Una sorta di equazione inversa in cui una sola stagiona sbagliata (che registra comunque due trofei nazionali come la Coppa Italia e la Supercoppa Italiana) vale evidentemente più delle nove che ci siamo appena messi alle spalle. Questi stessi pseudo tifosi, oltre ai 18 trofei vinti negli ultimi dieci anni (quasi due a stagione oltre alle due finali di Champions), hanno dimenticato in che acque navigava la Juventus prima dell’arrivo dell’attuale presidente. Calciopoli e la gestione sotto la presidenza di Cobolli Gigli, aveva relegato ormai questa Società perennemente fuori dalla zona Champions, salvo il biennio Ranieri. Quando nel 2010 Andrea Agnelli sotto decisione del cugino John Elkann assume il comando della Società, avvia una rivoluzione manageriale che coinvolge tutte le principali aree manager sportive ed economiche e che portano all’ingresso dei noti Marotta, Paratici e Nedved. Al primo anno arriva un settimo posto e una perdita di bilancio record per la Società, ma si intuisce subito che sarà un semplice anno di transizione. Il resto è già storia, con il record di titoli nazionali vinti mai raggiunto nella storia dei 5 principali campionati europei e che possibilmente non potrà mai ripetersi.
Ecco, questo è Andrea Agnelli, un vincente che ricordo a bordo campo ancora minorenne ai fianchi del padre Umberto e che continua a tenere unita storia e tradizione di un cognome che da più di un secolo rappresenta l’intero club. Se devo attribuirgli un unico ma imbarazzante autogoal, è stato quello di lasciare andar via il miglior D.G. italiano, ovvero Marotta, lasciandolo tra l’altro accasare in quella pinetina dei rivali storici. Tuttavia solo chi non opera non sbaglia, ed immagino ci saranno comunque state delle logiche ragionevoli alla base di questo divorzio che aldilà dei rumors sull’operazione Ronaldo, in realtà rimangono sconosciute. Chi ricopre determinate posizioni è chiamato a prendere decisioni determinanti ogni giorno, e purtroppo non sempre queste risultano azzeccate, ma è fuor di dubbio che l’ago della bilancia pende pesantemente a favore dell’attuale gestione, non solo in merito ai risultati sportivi ma soprattutto alla gestione economica (fino all’avvento del Covid) e all’incredibile crescita del brand.

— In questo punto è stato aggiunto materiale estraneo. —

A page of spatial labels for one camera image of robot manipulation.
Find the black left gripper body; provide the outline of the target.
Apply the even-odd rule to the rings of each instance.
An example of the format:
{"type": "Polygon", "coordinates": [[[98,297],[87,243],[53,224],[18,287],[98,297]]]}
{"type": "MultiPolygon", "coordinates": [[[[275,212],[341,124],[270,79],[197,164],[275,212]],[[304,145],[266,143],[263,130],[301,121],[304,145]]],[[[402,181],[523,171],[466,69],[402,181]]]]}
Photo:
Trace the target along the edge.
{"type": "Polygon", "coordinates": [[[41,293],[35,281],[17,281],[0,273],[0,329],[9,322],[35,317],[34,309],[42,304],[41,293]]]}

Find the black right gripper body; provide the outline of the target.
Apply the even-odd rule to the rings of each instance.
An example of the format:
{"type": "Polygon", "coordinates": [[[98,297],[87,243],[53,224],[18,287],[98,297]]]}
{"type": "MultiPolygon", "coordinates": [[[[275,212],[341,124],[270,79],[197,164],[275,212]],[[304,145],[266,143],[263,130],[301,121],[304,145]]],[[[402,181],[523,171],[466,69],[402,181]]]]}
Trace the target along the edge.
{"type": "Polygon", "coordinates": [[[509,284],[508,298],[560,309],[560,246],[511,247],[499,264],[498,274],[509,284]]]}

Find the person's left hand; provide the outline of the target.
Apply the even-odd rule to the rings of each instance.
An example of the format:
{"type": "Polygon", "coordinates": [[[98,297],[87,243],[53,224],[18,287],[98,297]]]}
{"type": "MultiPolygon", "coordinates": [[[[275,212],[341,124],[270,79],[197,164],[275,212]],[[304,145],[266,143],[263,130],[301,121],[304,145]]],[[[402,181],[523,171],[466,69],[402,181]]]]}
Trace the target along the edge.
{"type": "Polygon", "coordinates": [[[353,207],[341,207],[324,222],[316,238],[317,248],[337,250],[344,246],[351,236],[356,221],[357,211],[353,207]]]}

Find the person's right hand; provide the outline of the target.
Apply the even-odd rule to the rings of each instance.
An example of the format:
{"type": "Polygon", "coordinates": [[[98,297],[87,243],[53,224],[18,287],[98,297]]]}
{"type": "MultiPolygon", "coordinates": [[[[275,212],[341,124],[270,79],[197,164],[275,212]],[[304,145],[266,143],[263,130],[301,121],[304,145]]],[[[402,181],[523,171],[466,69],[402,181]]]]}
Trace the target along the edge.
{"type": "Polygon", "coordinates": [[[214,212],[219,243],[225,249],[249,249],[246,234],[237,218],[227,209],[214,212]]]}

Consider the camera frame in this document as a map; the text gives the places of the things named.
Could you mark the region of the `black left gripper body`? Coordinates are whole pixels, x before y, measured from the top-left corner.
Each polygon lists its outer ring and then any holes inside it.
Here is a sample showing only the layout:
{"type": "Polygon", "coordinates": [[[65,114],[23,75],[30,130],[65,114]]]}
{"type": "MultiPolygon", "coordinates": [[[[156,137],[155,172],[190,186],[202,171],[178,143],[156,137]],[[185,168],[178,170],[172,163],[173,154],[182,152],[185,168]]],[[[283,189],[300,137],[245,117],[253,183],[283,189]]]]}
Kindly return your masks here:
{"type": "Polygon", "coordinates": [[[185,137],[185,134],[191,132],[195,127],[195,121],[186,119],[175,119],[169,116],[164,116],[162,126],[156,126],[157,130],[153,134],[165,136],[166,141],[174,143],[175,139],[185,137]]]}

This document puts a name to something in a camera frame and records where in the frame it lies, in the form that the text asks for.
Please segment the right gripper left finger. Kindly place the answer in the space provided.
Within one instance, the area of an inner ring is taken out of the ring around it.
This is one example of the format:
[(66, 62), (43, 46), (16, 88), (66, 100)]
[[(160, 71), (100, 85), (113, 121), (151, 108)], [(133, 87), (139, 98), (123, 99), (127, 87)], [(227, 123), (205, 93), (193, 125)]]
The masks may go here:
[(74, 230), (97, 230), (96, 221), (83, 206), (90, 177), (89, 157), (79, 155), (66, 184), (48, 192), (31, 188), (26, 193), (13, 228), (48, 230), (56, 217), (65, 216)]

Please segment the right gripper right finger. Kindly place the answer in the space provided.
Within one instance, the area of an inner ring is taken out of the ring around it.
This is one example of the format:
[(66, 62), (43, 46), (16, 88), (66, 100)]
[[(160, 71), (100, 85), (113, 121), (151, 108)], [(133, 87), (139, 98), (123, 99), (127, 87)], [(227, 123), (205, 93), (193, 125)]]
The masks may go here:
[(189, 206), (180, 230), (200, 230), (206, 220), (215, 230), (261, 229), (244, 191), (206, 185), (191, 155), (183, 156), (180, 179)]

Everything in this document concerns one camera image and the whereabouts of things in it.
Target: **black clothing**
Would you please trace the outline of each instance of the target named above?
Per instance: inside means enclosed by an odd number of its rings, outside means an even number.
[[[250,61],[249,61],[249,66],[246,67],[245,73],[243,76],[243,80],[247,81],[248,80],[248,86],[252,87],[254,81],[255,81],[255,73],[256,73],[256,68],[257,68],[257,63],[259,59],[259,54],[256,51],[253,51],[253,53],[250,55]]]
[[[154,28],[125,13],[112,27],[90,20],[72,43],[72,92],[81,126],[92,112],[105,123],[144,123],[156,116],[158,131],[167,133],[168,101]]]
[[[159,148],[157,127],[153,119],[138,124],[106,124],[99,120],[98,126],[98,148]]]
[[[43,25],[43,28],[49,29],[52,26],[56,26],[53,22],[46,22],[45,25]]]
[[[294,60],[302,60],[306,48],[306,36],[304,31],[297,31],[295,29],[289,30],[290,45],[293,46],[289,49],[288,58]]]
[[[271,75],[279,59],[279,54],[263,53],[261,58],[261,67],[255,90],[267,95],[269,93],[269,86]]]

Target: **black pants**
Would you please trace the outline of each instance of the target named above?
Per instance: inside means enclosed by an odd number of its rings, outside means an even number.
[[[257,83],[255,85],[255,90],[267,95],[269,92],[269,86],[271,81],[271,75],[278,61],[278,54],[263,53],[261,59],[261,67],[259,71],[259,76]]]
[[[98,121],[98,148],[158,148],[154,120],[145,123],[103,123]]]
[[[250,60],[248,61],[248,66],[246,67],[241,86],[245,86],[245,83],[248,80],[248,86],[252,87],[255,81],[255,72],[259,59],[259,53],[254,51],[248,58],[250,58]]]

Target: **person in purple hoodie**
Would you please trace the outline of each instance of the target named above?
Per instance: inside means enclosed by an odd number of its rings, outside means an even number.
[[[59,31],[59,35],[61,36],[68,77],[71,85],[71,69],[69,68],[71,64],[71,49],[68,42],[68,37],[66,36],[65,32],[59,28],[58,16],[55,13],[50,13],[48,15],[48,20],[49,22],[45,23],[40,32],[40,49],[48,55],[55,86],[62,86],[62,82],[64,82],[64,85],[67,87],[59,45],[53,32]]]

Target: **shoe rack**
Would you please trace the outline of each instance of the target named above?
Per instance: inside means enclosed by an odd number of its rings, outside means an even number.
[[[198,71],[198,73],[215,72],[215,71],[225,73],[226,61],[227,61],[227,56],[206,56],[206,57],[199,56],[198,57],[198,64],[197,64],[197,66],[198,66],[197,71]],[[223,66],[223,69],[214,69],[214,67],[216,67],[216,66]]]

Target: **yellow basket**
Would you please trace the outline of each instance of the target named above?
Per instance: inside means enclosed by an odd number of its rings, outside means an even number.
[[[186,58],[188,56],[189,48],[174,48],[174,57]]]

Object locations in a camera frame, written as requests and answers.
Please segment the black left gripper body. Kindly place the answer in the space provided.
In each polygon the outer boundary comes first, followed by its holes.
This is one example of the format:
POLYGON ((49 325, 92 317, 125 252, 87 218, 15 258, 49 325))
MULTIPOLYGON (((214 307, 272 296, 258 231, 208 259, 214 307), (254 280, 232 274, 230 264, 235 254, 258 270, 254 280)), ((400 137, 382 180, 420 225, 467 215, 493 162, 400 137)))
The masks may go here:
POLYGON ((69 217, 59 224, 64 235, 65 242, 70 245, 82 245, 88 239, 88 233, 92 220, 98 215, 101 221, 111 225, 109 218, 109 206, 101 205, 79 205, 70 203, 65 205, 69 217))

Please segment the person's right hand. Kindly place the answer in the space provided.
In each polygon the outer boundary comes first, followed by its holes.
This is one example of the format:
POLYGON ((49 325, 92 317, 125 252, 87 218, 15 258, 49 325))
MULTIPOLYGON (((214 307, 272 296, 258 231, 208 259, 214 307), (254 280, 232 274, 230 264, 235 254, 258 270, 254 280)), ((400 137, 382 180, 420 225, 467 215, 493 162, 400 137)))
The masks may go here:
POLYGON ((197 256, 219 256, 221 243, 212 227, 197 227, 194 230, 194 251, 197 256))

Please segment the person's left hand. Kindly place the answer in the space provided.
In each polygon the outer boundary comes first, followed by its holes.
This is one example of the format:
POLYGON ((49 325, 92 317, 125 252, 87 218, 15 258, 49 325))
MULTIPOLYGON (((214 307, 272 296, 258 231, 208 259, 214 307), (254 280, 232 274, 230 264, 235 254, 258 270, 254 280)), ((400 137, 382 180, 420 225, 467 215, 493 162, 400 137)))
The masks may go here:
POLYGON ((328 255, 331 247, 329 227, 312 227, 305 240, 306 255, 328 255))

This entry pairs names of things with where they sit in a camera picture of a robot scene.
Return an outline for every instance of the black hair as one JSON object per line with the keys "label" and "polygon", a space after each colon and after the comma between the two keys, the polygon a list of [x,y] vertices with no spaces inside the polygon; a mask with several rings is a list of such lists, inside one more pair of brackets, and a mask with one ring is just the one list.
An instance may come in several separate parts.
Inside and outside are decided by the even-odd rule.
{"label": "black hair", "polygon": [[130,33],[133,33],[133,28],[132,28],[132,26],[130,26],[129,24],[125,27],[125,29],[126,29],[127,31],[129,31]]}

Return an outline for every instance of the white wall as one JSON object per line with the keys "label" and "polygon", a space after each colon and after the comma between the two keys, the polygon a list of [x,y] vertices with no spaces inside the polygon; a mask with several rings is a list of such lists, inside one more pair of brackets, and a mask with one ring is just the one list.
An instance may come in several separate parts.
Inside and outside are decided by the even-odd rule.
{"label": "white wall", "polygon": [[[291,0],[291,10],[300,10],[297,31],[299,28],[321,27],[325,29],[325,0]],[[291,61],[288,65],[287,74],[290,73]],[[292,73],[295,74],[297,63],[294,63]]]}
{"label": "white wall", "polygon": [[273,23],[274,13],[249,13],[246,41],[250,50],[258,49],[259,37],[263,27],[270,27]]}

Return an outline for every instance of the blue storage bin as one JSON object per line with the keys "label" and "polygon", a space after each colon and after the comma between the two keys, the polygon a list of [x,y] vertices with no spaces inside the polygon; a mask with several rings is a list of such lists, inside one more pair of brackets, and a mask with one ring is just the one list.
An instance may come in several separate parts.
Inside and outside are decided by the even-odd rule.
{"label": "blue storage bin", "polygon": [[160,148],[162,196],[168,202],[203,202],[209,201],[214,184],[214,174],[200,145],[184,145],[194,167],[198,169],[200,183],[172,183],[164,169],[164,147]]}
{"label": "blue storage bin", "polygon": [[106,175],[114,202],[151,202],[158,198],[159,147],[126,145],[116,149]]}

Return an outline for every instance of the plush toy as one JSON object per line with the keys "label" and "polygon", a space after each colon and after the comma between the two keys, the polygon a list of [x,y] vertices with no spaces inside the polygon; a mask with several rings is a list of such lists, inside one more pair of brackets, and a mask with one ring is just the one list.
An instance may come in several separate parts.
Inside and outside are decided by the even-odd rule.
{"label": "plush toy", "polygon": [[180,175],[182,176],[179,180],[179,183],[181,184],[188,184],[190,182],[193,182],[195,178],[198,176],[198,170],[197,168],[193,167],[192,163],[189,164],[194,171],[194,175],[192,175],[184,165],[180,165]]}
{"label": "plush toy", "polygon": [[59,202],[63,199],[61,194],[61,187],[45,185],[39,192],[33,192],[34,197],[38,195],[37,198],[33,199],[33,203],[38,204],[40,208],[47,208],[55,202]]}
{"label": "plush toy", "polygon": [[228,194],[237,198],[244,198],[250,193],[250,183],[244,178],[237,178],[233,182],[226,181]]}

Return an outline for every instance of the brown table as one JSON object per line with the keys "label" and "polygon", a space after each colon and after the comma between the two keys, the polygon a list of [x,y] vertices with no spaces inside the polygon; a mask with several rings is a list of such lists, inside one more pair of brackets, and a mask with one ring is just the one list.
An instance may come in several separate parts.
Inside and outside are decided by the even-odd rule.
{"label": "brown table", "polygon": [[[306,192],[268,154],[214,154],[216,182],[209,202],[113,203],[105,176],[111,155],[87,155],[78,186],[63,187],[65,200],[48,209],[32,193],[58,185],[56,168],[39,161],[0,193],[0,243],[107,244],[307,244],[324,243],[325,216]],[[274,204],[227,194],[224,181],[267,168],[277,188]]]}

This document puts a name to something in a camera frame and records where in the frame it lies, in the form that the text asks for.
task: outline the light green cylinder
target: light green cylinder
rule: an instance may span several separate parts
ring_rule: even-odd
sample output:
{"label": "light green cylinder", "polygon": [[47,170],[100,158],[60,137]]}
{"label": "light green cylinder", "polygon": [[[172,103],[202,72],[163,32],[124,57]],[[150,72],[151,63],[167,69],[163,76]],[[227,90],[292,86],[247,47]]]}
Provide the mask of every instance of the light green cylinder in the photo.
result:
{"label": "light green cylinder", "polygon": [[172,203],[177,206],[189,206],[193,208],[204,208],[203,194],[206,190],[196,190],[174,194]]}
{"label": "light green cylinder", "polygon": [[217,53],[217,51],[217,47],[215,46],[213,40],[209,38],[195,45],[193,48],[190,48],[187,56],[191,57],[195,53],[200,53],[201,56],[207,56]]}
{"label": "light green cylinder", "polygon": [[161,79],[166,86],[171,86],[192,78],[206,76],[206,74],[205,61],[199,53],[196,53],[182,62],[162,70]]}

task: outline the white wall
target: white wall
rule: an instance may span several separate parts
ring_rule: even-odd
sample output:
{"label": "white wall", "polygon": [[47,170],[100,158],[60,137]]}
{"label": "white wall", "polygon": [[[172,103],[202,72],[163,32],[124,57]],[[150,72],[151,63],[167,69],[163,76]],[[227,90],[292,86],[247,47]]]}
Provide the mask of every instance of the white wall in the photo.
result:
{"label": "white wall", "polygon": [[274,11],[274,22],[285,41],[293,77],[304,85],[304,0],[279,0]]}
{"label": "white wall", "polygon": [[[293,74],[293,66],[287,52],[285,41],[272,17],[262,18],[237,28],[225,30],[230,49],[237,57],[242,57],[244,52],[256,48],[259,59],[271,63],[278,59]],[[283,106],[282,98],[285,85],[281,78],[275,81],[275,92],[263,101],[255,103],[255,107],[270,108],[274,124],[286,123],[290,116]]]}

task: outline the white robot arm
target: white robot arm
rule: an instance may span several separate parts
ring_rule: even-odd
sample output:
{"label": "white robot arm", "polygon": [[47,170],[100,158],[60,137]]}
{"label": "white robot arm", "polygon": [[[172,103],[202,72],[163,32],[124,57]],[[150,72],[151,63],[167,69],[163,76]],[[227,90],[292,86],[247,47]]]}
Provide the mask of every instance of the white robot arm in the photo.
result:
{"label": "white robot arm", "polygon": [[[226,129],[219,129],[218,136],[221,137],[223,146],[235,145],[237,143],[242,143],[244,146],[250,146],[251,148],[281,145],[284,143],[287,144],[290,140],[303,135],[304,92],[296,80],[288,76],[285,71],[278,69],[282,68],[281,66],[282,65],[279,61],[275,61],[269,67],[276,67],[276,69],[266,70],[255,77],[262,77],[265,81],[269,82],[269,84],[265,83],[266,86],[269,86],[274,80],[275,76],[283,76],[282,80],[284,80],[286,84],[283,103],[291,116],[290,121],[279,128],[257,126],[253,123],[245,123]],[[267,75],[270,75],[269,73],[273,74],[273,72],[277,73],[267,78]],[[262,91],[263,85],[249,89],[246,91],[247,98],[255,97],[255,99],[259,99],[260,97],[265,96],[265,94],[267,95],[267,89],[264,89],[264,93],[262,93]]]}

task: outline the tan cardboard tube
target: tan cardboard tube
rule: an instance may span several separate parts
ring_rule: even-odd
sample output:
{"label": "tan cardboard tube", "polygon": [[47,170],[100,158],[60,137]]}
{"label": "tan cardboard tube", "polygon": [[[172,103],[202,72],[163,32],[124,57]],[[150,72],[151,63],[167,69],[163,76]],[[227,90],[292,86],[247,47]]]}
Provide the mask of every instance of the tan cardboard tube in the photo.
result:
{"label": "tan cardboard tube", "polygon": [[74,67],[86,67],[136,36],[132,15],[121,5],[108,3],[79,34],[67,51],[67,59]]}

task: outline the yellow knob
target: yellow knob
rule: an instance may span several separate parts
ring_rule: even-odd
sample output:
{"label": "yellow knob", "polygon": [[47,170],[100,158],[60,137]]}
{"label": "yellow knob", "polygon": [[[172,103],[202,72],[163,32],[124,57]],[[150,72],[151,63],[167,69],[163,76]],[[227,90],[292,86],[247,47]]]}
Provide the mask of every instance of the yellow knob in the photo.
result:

Per tutti questi motivi, nonostante sia conscio della delusione per l’ultima campagna acquisti, ma ben consapevole dei motivi di questa condotta, rimango sconcertato a leggere determinati commenti o striscioni. Poi mi fermo un attimo e mi ricordo che in realtà chi critica in questi termini la Società e il suo presidente sono solo degli amanti delle bombolette spray, poco inclini al vero inchiostro, quello che esce da una china per fare vera informazione ed emozionare i veri tifosi, quell’emozionante inchiostro che ci racconta Caparezza nel suo “Chinatown”.